6D0D8446-0A65-4CD7-B47F-529CD029C212.jpeg
 
Joined
Apr 12, 2009
Messages
12,091
I apologize myself for the late response. I had some sort of health problems and wasn't able to look after a new stone.
Finally it is a Lansky Combo Stone https://lansky.com/products/combostone-2-x-6/
I am aware that this is not one of the stones that we were talking about. But this stone was easily available.
Quality is ok. Not perfectly flat. But it works. Haven't used the coarse side much, but the finer side helps. A few strokes bring back the sharpness. Then the Arkansas stones for honing.
By the way: Grit is given as 100 / 240 respectively 120 / 600. JIS? FEPA? ANSI?

Based on the dark color apparent in the vendor pic anyway, that looks like it might be a SiC stone - which isn't bad for most general uses and a good deal for the money. It looks identical to the 6" x 2" SiC stones I have from Norton ('Economy Stone'), ACE and even Sears. I mention the color, because the SiC stones of this variety are usually darker than an aluminum oxide stone of the same dual-grit format and price point. Grit rating for a stone like this would likely be according to ANSI standard. But there's so much variability from one mfr. to another, it's hard to pin it down.
 
Last edited:
Joined
Sep 6, 2019
Messages
71
These days most of my coarse grinding takes place on natural found sandstones that I flatten out for the purpose.
View attachment 1549728

That is a nice collection. Great, if they do the job.
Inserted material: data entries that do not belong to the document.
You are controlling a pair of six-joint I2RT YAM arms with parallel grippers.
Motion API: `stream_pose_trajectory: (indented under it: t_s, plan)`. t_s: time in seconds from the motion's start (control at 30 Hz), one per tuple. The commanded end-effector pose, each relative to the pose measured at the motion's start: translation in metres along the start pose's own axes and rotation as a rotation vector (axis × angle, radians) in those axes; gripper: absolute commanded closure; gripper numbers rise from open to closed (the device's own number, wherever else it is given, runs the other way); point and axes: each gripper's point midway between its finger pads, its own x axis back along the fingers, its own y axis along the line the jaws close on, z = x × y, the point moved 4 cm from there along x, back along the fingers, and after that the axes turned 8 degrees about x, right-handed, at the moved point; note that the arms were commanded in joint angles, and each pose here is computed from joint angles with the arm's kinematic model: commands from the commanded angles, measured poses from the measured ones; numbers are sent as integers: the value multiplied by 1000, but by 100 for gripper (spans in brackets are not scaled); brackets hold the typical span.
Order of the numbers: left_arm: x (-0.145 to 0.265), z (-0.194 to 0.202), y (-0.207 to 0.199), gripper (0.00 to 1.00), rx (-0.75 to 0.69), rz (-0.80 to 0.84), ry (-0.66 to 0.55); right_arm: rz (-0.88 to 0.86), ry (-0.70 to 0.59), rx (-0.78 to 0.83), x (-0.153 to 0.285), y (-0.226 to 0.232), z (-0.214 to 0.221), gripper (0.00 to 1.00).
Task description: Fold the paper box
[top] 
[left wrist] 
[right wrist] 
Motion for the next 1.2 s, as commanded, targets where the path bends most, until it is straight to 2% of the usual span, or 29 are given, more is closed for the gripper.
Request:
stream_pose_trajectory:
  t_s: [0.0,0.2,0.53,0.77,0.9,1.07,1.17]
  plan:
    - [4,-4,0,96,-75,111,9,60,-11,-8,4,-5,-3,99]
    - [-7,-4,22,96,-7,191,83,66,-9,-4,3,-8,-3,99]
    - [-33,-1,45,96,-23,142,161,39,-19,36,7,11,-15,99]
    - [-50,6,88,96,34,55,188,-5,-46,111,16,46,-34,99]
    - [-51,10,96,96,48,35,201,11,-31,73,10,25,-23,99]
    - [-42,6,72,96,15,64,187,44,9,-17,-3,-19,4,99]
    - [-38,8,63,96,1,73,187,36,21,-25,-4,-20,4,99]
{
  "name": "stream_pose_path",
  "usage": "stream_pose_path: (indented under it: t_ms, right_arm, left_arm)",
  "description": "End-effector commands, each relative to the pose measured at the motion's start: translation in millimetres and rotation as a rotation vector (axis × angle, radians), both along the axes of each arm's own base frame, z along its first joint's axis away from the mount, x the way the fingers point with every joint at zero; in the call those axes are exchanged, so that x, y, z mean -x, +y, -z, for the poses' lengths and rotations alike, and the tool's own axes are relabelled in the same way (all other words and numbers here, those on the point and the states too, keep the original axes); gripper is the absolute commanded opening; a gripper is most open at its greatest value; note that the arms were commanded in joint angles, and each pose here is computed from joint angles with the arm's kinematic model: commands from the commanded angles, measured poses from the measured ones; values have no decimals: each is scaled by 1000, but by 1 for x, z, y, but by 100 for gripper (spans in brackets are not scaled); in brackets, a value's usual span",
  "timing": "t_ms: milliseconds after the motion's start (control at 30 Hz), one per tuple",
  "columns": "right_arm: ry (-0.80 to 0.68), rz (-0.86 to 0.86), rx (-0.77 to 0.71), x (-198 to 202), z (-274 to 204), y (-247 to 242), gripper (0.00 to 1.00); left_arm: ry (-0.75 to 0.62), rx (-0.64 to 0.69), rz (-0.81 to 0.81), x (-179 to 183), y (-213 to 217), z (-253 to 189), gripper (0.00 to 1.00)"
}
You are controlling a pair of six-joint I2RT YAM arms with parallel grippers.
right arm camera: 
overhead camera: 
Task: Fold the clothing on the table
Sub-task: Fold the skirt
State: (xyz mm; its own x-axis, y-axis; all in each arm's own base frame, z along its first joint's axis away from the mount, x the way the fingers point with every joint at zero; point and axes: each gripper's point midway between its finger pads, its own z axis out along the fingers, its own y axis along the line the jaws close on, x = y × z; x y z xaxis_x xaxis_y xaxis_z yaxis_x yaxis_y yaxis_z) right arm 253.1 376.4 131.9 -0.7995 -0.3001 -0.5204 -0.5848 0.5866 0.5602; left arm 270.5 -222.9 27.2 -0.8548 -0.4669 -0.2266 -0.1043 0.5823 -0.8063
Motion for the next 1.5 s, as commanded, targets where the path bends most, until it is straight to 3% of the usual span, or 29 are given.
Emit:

Based on the dark color apparent in the vendor pic anyway, that looks like it might be a SiC stone - which isn't bad for most general uses and a good deal for the money. It looks identical to the 6" x 2" SiC stones I have from Norton ('Economy Stone'), ACE and even Sears. I mention the color, because the SiC stones of this variety are usually darker than an aluminum oxide stone of the same dual-grit format and price point. Grit rating for a stone like this would likely be according to ANSI standard. But there's so much variability from one mfr. to another, it's hard to pin it down.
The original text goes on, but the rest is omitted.